De un salto estoy en el andén.

—Nada, nada…

El indio hace ademán de alejarse.

—¿Ni precisa que le guíe, niño?

—No preciso nada.

Mal contento y musitando, embózase mejor con la sábana que le sirve de clámide, y se va…

Éramos tan pocos los viajeros que en el tren veníamos, que la puerta de la estación hallábase desierta. Vime, pues, fuera sin apreturas ni trabajos, y al darme en rostro la brisa del mar avizóreme, pensando si el vapor habría zarpado. En estas dudas iba camino de la playa, cuando la voz mansa y humilde del maya llega nuevamente a mi oído:

—Cuatro por medio
Y ocho por un real,
Mirando que el tiempo
Está tan fatal.

Vuelvo la cabeza, y le descubro a pocos pasos. Venía a la carrera, y cantaba, pregonando las golosinas alineadas en una banasta que llevaba bajo el brazo.

—¡Mi alma los alfajores!
Para pobre y para rico,
De leche de mantequilla:
Las traigo de a medio,
Y también de a cuartilla.

En este tiempo me dio alcance, y murmuró emparejándose:

—¿De verdad, niño, no me lleva un realito de gelatinas, de alfajores, de charamuscas? ¡Ándele mi jefe, un realito!

El hombre empieza a cansarme y me resuelvo a no contestarle. Esto sin duda le anima, porque sigue renuente acosándome buen rato de camino. Calla un momento, y luego en tono misterioso añade:

—¿No quiere que le lleve junto a una chinita mi jefe?… Una tapatía de quinse año ¡muy chula! que vive aquí mérito. Ándele niño, verá bailar el jarabe, Todavía no hase un mes que la perdió el amo del ranchito de Huaxila, niño Nacho, ¿no sabe?…

De pronto se interrumpe, y con un salto de salvaje, plántaseme delante, en ánimo y actitud de cerrarme el paso: encorvado, la banasta en una mano, a guisa de broquel, la otra echada fieramente atrás, armada de una faca ancha y reluciente, ¡siniestramente reluciente! Confieso que me sobrecogí. El paraje era a propósito para tal linaje de asechanzas: médanos pantanosos cercados de negro charco donde se reflejaba la Luna; y allá lejos, una barraca de siniestro aspecto, cuyos resquicios iluminaba la luz de dentro. Quizá me dejo robar entonces, si llega a ser menos cortés el ladrón, y me habla torvo y amenazante, jurando arrancarme las entrañas, y prometiendo beberse toda mi sangre. Pero en vez de la intimación breve e imperiosa que esperaba, le escucho murmurar con su eterna voz de esclavo:

—¡No se llegue mi amito, que puede clavarse!…

Oírle y recobrarme, fue obra de un instante. El indio ya se recogía, como un gato montes, dispuesto a saltar sobre mí. Parecióme sentir en la médula el frío del acero; tuve horror a morir apuñalado; y de pronto me sentí fuerte y valeroso. Con ligero estremecimiento en la voz, grité al truhán adelantando un paso apercibido a resistirle:

—¡Andando o te dejo seco!

El indio no se movió. Su voz de siervo parecióme llena de ironía.
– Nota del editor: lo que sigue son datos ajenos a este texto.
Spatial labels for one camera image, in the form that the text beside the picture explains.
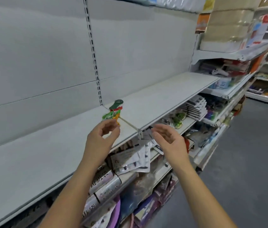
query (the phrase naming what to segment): stacked plastic container
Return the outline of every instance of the stacked plastic container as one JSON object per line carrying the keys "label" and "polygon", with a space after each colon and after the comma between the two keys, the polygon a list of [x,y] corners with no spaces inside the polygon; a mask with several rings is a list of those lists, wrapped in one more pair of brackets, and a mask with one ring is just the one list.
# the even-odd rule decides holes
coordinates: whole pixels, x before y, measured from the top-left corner
{"label": "stacked plastic container", "polygon": [[200,50],[232,53],[246,47],[261,0],[215,0]]}

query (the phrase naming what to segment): concrete floor
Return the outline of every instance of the concrete floor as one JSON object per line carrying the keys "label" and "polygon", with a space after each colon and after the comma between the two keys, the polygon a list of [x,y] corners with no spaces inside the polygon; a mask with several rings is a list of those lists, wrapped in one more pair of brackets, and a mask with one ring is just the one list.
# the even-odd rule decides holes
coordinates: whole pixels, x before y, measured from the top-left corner
{"label": "concrete floor", "polygon": [[[268,227],[268,104],[246,99],[200,177],[238,227]],[[176,188],[147,228],[197,227]]]}

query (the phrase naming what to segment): forearm
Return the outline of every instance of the forearm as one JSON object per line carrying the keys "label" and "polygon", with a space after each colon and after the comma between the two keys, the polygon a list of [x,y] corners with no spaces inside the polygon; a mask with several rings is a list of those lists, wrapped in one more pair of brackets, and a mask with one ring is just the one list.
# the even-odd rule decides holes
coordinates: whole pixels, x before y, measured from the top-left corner
{"label": "forearm", "polygon": [[82,161],[43,219],[40,228],[78,228],[97,168]]}
{"label": "forearm", "polygon": [[200,228],[236,227],[190,163],[175,171]]}

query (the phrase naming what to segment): hand
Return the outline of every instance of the hand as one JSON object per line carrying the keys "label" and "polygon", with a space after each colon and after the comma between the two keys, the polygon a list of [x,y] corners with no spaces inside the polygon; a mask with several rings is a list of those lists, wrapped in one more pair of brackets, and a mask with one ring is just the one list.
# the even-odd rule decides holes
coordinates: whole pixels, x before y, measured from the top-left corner
{"label": "hand", "polygon": [[[107,138],[102,137],[110,131],[112,133]],[[108,119],[100,122],[87,136],[82,161],[85,164],[92,165],[97,170],[108,156],[119,134],[120,128],[116,119]]]}
{"label": "hand", "polygon": [[163,153],[174,170],[190,166],[184,138],[171,126],[156,124],[152,128],[153,138],[163,149]]}

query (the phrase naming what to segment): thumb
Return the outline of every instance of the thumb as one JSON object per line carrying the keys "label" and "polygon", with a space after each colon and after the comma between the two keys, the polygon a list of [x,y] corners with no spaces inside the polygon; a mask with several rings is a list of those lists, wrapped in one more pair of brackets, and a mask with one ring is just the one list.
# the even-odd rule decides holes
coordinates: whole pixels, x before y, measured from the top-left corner
{"label": "thumb", "polygon": [[163,150],[166,150],[170,145],[158,132],[153,132],[153,138]]}
{"label": "thumb", "polygon": [[116,139],[119,137],[120,134],[120,127],[117,126],[112,133],[105,139],[107,144],[110,146],[110,148],[113,146]]}

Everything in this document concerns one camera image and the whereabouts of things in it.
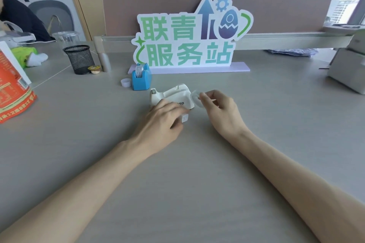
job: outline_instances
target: gear icon
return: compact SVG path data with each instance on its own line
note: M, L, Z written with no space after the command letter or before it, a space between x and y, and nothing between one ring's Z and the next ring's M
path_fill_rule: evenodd
M228 2L228 0L217 0L217 3L215 5L217 6L217 11L223 12L229 6L229 2Z

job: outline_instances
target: desk leg
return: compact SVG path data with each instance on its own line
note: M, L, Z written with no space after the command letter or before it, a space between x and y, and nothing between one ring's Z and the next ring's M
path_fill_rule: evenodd
M98 53L100 64L102 65L104 72L111 72L112 67L110 65L109 56L107 53Z

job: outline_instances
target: gray chair
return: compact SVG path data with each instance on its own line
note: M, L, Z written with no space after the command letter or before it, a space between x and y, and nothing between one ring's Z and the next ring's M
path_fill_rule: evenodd
M50 35L55 32L74 30L71 11L61 1L35 1L28 8L43 22Z

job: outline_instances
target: blue tape dispenser
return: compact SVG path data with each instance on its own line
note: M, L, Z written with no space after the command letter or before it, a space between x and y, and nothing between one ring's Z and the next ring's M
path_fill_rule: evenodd
M132 72L132 87L135 91L147 90L151 87L152 74L148 64L138 64Z

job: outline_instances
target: yellow lid
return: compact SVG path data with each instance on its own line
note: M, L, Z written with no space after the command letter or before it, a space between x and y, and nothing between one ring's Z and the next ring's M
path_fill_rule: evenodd
M92 65L88 67L88 70L98 70L98 69L100 69L99 65Z

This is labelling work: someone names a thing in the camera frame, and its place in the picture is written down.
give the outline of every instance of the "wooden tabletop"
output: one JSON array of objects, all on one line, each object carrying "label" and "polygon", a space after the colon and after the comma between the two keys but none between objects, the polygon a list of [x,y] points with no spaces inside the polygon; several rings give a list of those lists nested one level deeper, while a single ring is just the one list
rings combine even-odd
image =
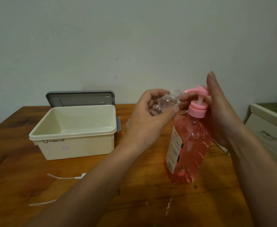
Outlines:
[{"label": "wooden tabletop", "polygon": [[[133,104],[116,105],[123,139]],[[22,107],[0,124],[0,226],[23,226],[59,198],[105,155],[47,161],[29,133],[50,107]],[[164,157],[170,122],[156,143],[139,157],[124,179],[99,226],[253,226],[231,158],[212,144],[194,183],[171,183]]]}]

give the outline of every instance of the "hand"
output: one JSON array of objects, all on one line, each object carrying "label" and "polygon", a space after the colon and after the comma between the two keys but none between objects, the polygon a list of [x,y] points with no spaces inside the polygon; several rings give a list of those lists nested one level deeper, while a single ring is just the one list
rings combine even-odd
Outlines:
[{"label": "hand", "polygon": [[[221,146],[229,148],[229,140],[235,136],[239,128],[244,126],[237,116],[232,106],[226,99],[219,86],[214,72],[209,72],[207,76],[207,86],[211,97],[205,97],[209,107],[206,117],[202,119],[204,126],[209,130],[213,139]],[[188,110],[192,100],[196,100],[198,95],[186,93],[179,98],[181,110]]]},{"label": "hand", "polygon": [[133,109],[129,129],[123,142],[135,145],[143,152],[156,141],[162,129],[179,111],[179,107],[174,106],[159,116],[153,117],[150,114],[152,106],[165,94],[170,92],[164,89],[152,89],[143,93]]}]

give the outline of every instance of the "black logo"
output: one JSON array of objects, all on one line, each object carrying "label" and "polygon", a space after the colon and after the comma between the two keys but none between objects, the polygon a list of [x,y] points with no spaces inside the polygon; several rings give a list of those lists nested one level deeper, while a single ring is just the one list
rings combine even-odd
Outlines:
[{"label": "black logo", "polygon": [[54,142],[63,142],[65,141],[64,139],[61,139],[61,140],[42,140],[43,143],[54,143]]}]

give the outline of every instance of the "forearm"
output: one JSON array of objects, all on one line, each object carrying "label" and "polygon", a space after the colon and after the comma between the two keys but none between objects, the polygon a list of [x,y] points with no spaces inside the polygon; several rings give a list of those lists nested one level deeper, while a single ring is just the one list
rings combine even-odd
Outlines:
[{"label": "forearm", "polygon": [[257,226],[277,226],[277,162],[244,125],[228,138],[234,169]]},{"label": "forearm", "polygon": [[142,151],[121,143],[28,226],[95,226]]}]

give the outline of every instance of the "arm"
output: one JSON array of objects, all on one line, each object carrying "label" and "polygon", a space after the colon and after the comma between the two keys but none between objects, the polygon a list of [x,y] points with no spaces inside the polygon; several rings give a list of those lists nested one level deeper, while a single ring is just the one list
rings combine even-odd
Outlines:
[{"label": "arm", "polygon": [[[207,86],[211,98],[205,98],[209,110],[204,125],[232,158],[243,195],[256,226],[277,226],[277,162],[262,142],[236,115],[210,72]],[[192,95],[180,97],[180,109],[188,108]]]},{"label": "arm", "polygon": [[95,226],[136,159],[159,137],[164,126],[177,114],[173,107],[157,117],[150,115],[163,89],[144,92],[136,104],[131,124],[122,143],[27,226]]}]

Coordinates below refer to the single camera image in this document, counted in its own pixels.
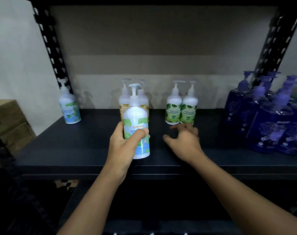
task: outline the white wall
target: white wall
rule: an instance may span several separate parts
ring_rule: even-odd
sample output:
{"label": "white wall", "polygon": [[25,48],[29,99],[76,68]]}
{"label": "white wall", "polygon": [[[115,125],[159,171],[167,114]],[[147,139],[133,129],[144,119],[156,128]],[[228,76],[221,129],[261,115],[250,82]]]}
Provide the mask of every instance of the white wall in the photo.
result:
{"label": "white wall", "polygon": [[[173,79],[197,78],[198,106],[216,108],[243,70],[255,68],[275,10],[56,6],[52,14],[81,108],[117,108],[125,77],[146,79],[153,108],[165,107]],[[279,70],[297,74],[297,31]],[[56,79],[25,0],[0,0],[0,98],[17,99],[36,134],[61,116]]]}

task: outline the white bottle
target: white bottle
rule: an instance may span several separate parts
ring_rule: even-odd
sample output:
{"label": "white bottle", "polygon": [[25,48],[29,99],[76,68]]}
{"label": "white bottle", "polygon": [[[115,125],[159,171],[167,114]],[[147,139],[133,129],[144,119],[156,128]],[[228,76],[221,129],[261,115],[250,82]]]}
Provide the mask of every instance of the white bottle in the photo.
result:
{"label": "white bottle", "polygon": [[179,96],[178,83],[185,82],[183,80],[174,80],[174,88],[171,91],[171,95],[167,97],[166,117],[167,124],[178,124],[180,121],[181,103],[182,98]]}
{"label": "white bottle", "polygon": [[144,93],[144,89],[143,89],[144,82],[145,82],[144,80],[140,80],[141,88],[138,89],[138,96],[140,100],[140,107],[146,111],[148,115],[148,120],[149,120],[149,99],[147,95]]}
{"label": "white bottle", "polygon": [[[148,115],[144,109],[140,107],[139,97],[136,95],[138,83],[129,85],[132,89],[130,97],[130,108],[125,111],[123,115],[123,129],[125,139],[131,137],[137,129],[149,128]],[[149,156],[149,135],[143,138],[136,150],[133,159],[141,159]]]}
{"label": "white bottle", "polygon": [[75,124],[81,120],[79,107],[76,103],[76,98],[73,94],[70,94],[69,89],[65,86],[68,78],[57,78],[57,81],[61,83],[59,104],[63,112],[63,116],[66,124]]}
{"label": "white bottle", "polygon": [[119,110],[120,110],[121,120],[123,120],[123,114],[129,108],[130,94],[129,94],[129,89],[127,88],[126,82],[130,80],[131,78],[124,78],[121,81],[123,83],[123,88],[121,89],[122,95],[119,97]]}
{"label": "white bottle", "polygon": [[196,83],[196,80],[190,80],[190,83],[191,88],[188,90],[188,94],[183,98],[182,101],[180,123],[194,124],[196,107],[198,103],[198,99],[194,96],[194,83]]}

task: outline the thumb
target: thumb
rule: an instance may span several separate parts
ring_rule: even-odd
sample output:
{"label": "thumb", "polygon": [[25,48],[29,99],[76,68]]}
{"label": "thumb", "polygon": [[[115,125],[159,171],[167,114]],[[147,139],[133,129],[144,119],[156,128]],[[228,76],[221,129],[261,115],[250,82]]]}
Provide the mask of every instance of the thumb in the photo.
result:
{"label": "thumb", "polygon": [[165,134],[165,135],[163,136],[163,140],[164,140],[164,142],[165,142],[169,147],[171,147],[171,145],[172,145],[172,144],[174,143],[174,141],[175,141],[174,138],[170,137],[170,136],[167,135],[167,134]]}
{"label": "thumb", "polygon": [[127,139],[127,145],[132,148],[136,148],[142,138],[144,138],[149,132],[148,128],[137,129],[130,138]]}

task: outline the blue and green label
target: blue and green label
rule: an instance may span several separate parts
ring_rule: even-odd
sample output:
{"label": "blue and green label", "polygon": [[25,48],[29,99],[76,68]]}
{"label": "blue and green label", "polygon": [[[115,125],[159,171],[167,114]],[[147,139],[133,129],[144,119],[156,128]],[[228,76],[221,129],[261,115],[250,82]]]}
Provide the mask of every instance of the blue and green label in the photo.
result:
{"label": "blue and green label", "polygon": [[73,123],[81,120],[79,107],[76,102],[60,104],[64,119],[67,123]]}
{"label": "blue and green label", "polygon": [[[123,125],[124,125],[123,128],[124,128],[125,139],[131,137],[131,135],[134,134],[137,129],[149,128],[147,118],[124,119]],[[139,142],[139,144],[135,150],[135,155],[149,153],[149,140],[148,140],[149,137],[148,136],[149,135],[146,135],[145,138],[143,138]]]}

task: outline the forearm
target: forearm
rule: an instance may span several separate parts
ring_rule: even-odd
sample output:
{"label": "forearm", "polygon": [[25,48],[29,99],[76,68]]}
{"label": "forearm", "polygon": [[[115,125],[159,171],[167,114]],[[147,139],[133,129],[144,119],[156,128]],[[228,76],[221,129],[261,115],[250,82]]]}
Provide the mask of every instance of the forearm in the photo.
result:
{"label": "forearm", "polygon": [[297,235],[297,218],[218,167],[206,156],[191,162],[244,234]]}
{"label": "forearm", "polygon": [[58,235],[101,235],[119,182],[104,167]]}

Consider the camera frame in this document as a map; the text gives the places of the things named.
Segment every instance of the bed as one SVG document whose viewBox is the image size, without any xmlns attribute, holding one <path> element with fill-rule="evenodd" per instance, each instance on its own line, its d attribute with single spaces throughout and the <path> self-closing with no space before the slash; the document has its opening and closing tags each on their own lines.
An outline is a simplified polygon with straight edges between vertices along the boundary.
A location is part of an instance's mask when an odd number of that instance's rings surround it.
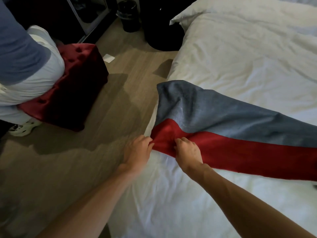
<svg viewBox="0 0 317 238">
<path fill-rule="evenodd" d="M 171 22 L 180 22 L 185 37 L 168 80 L 185 80 L 317 125 L 316 7 L 279 0 L 197 0 Z M 216 171 L 317 236 L 317 189 L 311 181 Z M 240 237 L 175 159 L 157 151 L 108 224 L 113 238 Z"/>
</svg>

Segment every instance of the hand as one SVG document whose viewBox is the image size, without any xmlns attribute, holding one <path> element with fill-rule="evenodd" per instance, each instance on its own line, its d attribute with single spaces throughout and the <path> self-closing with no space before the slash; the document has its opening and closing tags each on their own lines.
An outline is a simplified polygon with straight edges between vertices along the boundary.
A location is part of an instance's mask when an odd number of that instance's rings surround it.
<svg viewBox="0 0 317 238">
<path fill-rule="evenodd" d="M 176 161 L 185 173 L 203 163 L 200 149 L 194 142 L 189 141 L 185 137 L 175 139 L 175 142 Z"/>
<path fill-rule="evenodd" d="M 129 172 L 139 175 L 149 160 L 150 152 L 154 146 L 153 143 L 149 145 L 152 140 L 150 137 L 140 135 L 128 142 L 124 149 L 121 166 L 124 166 L 125 170 Z"/>
</svg>

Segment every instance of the tufted ottoman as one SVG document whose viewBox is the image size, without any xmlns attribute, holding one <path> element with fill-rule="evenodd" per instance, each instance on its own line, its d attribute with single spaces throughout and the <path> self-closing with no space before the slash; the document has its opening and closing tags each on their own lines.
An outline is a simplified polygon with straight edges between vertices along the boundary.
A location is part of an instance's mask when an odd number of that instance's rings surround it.
<svg viewBox="0 0 317 238">
<path fill-rule="evenodd" d="M 65 62 L 64 75 L 42 96 L 18 107 L 42 122 L 81 131 L 101 88 L 108 81 L 108 71 L 94 44 L 67 44 L 58 50 Z"/>
</svg>

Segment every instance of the white paper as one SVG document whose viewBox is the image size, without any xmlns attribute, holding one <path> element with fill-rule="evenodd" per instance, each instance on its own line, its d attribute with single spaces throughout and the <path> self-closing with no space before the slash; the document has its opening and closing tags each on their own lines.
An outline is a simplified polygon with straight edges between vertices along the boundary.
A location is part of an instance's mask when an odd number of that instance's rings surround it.
<svg viewBox="0 0 317 238">
<path fill-rule="evenodd" d="M 103 59 L 105 62 L 110 63 L 113 59 L 115 59 L 115 57 L 113 57 L 113 56 L 111 56 L 111 55 L 109 55 L 109 54 L 106 54 L 106 55 L 103 56 L 102 59 Z"/>
</svg>

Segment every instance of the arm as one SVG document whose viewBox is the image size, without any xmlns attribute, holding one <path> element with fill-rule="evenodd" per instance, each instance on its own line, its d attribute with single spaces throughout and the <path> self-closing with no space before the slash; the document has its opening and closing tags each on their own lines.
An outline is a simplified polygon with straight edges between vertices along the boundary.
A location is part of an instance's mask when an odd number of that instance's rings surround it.
<svg viewBox="0 0 317 238">
<path fill-rule="evenodd" d="M 242 238 L 316 238 L 282 213 L 203 164 L 198 146 L 176 139 L 180 168 L 215 200 Z"/>
<path fill-rule="evenodd" d="M 83 196 L 45 228 L 37 238 L 98 238 L 114 206 L 145 167 L 154 144 L 141 135 L 125 147 L 123 163 L 100 186 Z"/>
</svg>
—¡No se arrugue valedor!… Si quiere pasar, ahí mérito, sobre esa piedra, arríe la plata: ándele luego, a luego.

Otra vez volví a tener miedo; así y todo murmuré entre dientes:

—¡Ahora vamos a verlo, bandido!

No tenía armas; pero en Mérida, a una india joven que vendía pieles de jaguar, cocos delicadamente esculpidos, idolillos marinos, y qué sé yo cuántas cosas raras y exóticas, había tenido el capricho de comprarle un bastón de ébano que me encantó por la rareza de sus labores. Téngolo sobre la mesa mientras escribo: parece el cetro de un rey negro —¡tan oriental, y al mismo tiempo tan ingenua y primitiva es la fantasía con que está labrado!—. Me afirmé los quevedos, requerí el palo, y con gentil compás de pies, como diría un bravo de ha dos siglos, adelanté hacia el ladrón que dio un salto, procurando herirme de soslayo. Por ventura mía la Luna dábale de lleno, y advertí el ataque en sazón de evitarlo. Recuerdo confusamente que intenté un desarme con amago a la cabeza y golpe al brazo, y que el indio lo evitó jugándome la luz con destreza de salvaje. Después no sé. Sólo conservo una impresión angustiosa como de pesadilla. El médano iluminado por la Luna; la arena negra y movediza, donde se entierran los pies; el brazo que se cansa; la vista que se turba; el indio que desaparece, vuelve, me acosa, se encorva y salta con furia fantástica de gato embrujado y macabro; y cuando el palo va a desprenderse de mi mano, un bulto que huye, y el brillo de la faca que pasa sobre mi cabeza, y queda temblando, como víbora de plata, clavada en el árbol negro y retorcido de una cruz hecha de dos troncos chamuscados…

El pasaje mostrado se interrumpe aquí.